Lecture – Examining the Connections of PTSD and Cardiovascular Disease
Available with English captions.
Presented by Antonia V. Seligowski, PhD, McLean Hospital – McLean Forum lecture
Post-traumatic stress disorder (PTSD) is associated with a greater risk of cardiovascular disease as compared to the general population. Individuals with PTSD are more likely to have myocardial infarction, stroke, and heart failure. They are also more likely to have cardiac risk factors, such as hypertension and endothelial dysfunction.
According to Seligowski, the link between PTSD and cardiovascular disease is so strong that, in 2018, the National Institutes of Health (NIH) began bringing together experts to establish the state of the literature and identify gaps and priorities for future research.
Watch now to learn more about:
- The ways that PTSD is associated with many forms of cardiovascular disease
- Research studies focusing on the link between PTSD and mechanisms in the body, such as the autonomic nervous system, the renin-angiotensin system, and endothelial function
- Effective treatments for individuals with both heart disease and PTSD
- Suggestions for further research
In this talk, Seligowski reviews recent research into the links between heart disease and PTSD. She focuses on work that investigates how specific mechanisms in the body can indicate cardiovascular disease in individuals with PTSD or show heightened risk.
Among the mechanisms being studied, Seligowski reports, is the autonomic nervous system, which regulates heart rate and other functions.
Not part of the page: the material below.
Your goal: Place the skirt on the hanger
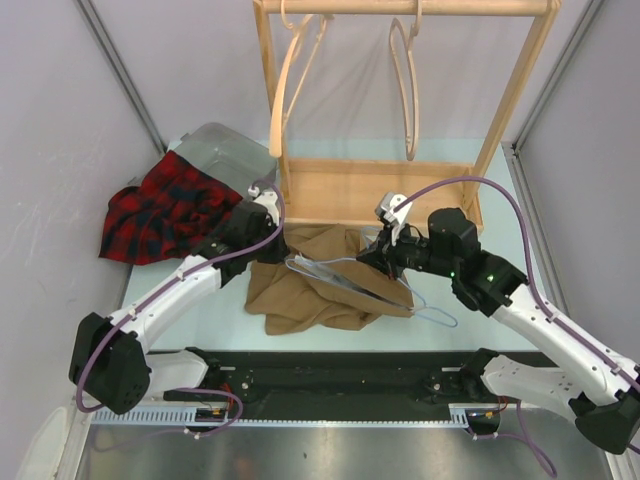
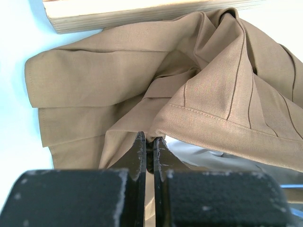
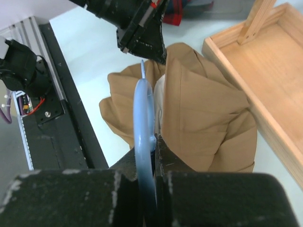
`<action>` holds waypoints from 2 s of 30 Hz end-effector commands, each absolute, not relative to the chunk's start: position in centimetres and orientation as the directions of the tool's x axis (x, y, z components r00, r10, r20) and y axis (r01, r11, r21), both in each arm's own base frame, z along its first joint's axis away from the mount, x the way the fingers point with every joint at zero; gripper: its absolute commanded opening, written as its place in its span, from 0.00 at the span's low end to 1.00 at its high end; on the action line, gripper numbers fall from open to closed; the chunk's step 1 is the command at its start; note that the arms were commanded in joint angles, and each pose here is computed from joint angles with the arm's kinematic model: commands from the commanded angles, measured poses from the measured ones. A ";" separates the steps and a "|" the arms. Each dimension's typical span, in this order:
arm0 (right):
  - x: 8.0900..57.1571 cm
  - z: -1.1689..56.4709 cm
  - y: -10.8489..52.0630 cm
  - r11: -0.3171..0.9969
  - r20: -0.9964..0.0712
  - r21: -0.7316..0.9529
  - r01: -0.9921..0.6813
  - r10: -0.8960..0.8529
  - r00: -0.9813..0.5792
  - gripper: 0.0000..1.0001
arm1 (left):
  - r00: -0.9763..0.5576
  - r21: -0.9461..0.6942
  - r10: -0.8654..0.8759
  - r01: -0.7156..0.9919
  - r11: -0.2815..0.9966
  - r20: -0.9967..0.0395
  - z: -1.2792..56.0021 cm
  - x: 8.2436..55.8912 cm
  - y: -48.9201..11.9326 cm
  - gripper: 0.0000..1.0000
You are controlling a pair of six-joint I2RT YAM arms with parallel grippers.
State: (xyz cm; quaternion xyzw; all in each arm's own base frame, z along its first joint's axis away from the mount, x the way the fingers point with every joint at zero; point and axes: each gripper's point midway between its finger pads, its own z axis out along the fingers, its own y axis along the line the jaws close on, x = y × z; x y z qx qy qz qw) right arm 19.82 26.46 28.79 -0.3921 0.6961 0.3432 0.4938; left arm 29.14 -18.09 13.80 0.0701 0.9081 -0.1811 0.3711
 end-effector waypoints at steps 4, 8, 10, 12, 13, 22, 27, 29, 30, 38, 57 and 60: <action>20.8 28.9 24.9 0.570 -0.960 0.056 -0.820 -0.195 -0.200 0.00 | -0.671 -0.248 -0.014 0.254 0.935 -0.741 14.9 30.2 -17.6 0.00; 21.2 29.1 24.6 0.593 -0.963 0.055 -0.804 -0.180 -0.198 0.00 | -0.678 -0.245 -0.006 0.258 0.934 -0.735 14.2 30.2 -17.6 0.00; 21.5 28.7 24.5 0.608 -0.960 0.049 -0.792 -0.190 -0.204 0.00 | -0.678 -0.243 -0.004 0.258 0.935 -0.735 14.1 30.2 -17.6 0.00; 21.7 28.1 24.3 0.619 -0.955 0.044 -0.784 -0.204 -0.215 0.00 | -0.677 -0.240 -0.001 0.259 0.936 -0.736 14.0 30.2 -17.6 0.00; 22.1 27.6 23.9 0.637 -0.951 0.033 -0.770 -0.216 -0.220 0.00 | -0.677 -0.239 0.000 0.260 0.936 -0.736 14.0 30.3 -17.6 0.00; 24.7 26.2 20.6 0.807 -0.951 -0.011 -0.590 -0.191 -0.243 0.00 | -0.692 -0.289 0.009 0.314 0.904 -0.722 13.0 29.6 -18.9 0.00; 25.5 25.3 21.1 0.824 -0.954 0.017 -0.567 -0.157 -0.257 0.00 | -0.699 -0.337 -0.015 0.326 0.883 -0.715 12.5 28.8 -19.4 0.03; 25.4 25.1 21.8 0.810 -0.955 0.023 -0.586 -0.156 -0.254 0.00 | -0.700 -0.343 -0.020 0.325 0.881 -0.714 12.6 28.7 -19.5 0.06; 25.3 24.3 22.2 0.801 -0.950 0.024 -0.598 -0.168 -0.263 0.00 | -0.700 -0.344 -0.021 0.324 0.881 -0.714 12.6 28.7 -19.5 0.06; 25.4 23.0 23.6 0.794 -0.950 0.011 -0.608 -0.182 -0.255 0.00 | -0.709 -0.350 -0.024 0.317 0.881 -0.705 12.4 28.6 -19.6 0.31; 24.0 24.9 25.9 0.750 -0.969 0.033 -0.660 -0.136 -0.204 0.00 | -0.573 -0.518 -0.139 0.576 0.632 -0.807 20.6 28.3 -27.9 0.56; 23.9 25.0 26.1 0.750 -0.970 0.038 -0.660 -0.131 -0.204 0.00 | -0.603 -0.539 -0.127 0.575 0.615 -0.788 19.0 28.0 -29.1 0.42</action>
The exaggerated fear shown in people with PTSD, she said, can reveal symptoms such as elevated heart rate, increased sweat response, and poor fear inhibition. These signs are also seen in individuals with cardiac issues.
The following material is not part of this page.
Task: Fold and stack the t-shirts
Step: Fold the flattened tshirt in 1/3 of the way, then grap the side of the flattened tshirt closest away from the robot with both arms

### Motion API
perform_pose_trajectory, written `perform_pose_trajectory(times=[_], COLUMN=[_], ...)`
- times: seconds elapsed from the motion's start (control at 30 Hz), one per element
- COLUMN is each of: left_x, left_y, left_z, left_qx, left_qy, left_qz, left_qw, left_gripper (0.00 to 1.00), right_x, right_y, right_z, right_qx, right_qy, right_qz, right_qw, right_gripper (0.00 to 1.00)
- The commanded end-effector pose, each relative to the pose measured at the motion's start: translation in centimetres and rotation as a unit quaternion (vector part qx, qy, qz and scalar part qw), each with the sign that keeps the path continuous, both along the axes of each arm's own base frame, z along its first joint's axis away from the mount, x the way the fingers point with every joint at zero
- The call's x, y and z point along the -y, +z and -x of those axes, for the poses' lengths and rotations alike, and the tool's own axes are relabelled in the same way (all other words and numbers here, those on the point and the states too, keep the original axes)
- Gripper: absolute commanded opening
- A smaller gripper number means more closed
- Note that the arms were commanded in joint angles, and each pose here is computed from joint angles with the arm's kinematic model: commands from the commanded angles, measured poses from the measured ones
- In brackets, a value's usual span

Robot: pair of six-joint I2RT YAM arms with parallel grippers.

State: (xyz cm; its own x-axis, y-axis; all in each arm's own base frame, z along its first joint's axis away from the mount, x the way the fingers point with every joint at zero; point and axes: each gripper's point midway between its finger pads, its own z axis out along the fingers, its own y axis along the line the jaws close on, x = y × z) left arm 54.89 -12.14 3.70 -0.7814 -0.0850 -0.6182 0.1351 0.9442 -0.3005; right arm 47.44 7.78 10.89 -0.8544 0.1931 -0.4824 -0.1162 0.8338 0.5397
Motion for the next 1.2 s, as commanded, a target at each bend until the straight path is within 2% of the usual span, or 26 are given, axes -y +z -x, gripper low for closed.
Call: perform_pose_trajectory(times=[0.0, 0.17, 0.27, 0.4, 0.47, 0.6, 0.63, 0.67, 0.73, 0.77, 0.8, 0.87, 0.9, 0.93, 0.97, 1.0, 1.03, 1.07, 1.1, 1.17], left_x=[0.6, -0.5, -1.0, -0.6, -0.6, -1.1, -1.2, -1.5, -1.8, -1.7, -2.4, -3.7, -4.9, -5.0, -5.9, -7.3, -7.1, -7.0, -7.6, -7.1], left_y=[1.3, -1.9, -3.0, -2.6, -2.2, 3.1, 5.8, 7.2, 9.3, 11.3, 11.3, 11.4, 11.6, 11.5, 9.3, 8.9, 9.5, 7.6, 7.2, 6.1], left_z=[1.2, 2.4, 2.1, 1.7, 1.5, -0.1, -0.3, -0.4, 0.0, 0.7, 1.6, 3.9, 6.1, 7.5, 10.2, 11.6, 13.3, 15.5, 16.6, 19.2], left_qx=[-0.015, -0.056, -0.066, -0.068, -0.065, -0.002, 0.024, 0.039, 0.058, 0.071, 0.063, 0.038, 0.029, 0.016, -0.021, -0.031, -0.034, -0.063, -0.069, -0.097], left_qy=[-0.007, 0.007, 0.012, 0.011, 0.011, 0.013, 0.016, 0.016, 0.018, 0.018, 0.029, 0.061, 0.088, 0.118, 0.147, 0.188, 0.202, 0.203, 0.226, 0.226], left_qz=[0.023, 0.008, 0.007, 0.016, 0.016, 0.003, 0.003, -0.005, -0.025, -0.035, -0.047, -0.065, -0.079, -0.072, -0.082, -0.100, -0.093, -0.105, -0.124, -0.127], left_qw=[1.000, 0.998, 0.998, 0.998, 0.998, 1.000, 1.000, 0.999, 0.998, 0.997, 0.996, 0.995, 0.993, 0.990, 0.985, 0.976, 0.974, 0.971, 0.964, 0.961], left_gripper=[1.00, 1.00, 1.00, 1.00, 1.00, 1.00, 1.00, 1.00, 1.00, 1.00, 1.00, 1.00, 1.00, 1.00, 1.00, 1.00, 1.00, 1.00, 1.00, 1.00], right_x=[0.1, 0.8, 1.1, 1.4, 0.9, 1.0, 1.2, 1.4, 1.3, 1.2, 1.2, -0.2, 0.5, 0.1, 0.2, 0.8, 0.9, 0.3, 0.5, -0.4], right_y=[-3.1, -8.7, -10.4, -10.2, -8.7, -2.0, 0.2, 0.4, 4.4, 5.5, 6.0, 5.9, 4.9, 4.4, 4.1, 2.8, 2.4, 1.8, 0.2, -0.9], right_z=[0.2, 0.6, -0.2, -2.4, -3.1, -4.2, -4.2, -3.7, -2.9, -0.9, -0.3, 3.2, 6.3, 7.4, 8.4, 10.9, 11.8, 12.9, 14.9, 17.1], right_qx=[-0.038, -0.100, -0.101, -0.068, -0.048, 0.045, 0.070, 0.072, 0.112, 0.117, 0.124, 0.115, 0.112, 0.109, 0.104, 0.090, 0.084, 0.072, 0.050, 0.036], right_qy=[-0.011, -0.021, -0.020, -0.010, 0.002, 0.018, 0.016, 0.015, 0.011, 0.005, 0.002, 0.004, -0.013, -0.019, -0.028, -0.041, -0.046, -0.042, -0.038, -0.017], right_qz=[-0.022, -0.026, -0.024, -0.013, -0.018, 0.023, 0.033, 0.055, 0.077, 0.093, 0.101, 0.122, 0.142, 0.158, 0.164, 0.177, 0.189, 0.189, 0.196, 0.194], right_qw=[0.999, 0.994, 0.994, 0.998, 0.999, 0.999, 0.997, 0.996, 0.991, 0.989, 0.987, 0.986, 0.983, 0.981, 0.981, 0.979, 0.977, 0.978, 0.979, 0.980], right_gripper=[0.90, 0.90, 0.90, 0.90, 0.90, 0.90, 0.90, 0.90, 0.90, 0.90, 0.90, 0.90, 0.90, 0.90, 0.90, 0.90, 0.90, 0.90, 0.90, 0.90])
Similar links, Seligowski states, are suggested in results from studies into the renin-angiotensin system, the mechanism responsible for regulating blood pressure. Other links have been revealed in work that looks at endothelial function, the system that regulates how well blood flows through the blood vessels. PTSD, she says, is associated with poor endothelial functions. Investigations into this mechanism offer “a promising new avenue to expand research.”
To treat those with both PTSD and cardiovascular disease, Seligowski says that certain approaches have shown great promise. For examples, transcranial magnetic stimulation and transcutaneous cervical vagus nerve stimulation have been shown to help PTSD and improve autonomic nervous system function.
Also, cognitive behavior therapy (CBT) has been successful in addressing PTSD symptoms, but there have been “mixed results” in using CBT to reduce heart disease risk, she reports.
Ultimately, Seligowski states, “there is not going to be one treatment for cardiovascular disease and PTSD that is best.” For this reason, more research is needed into the mechanisms underlying the two conditions.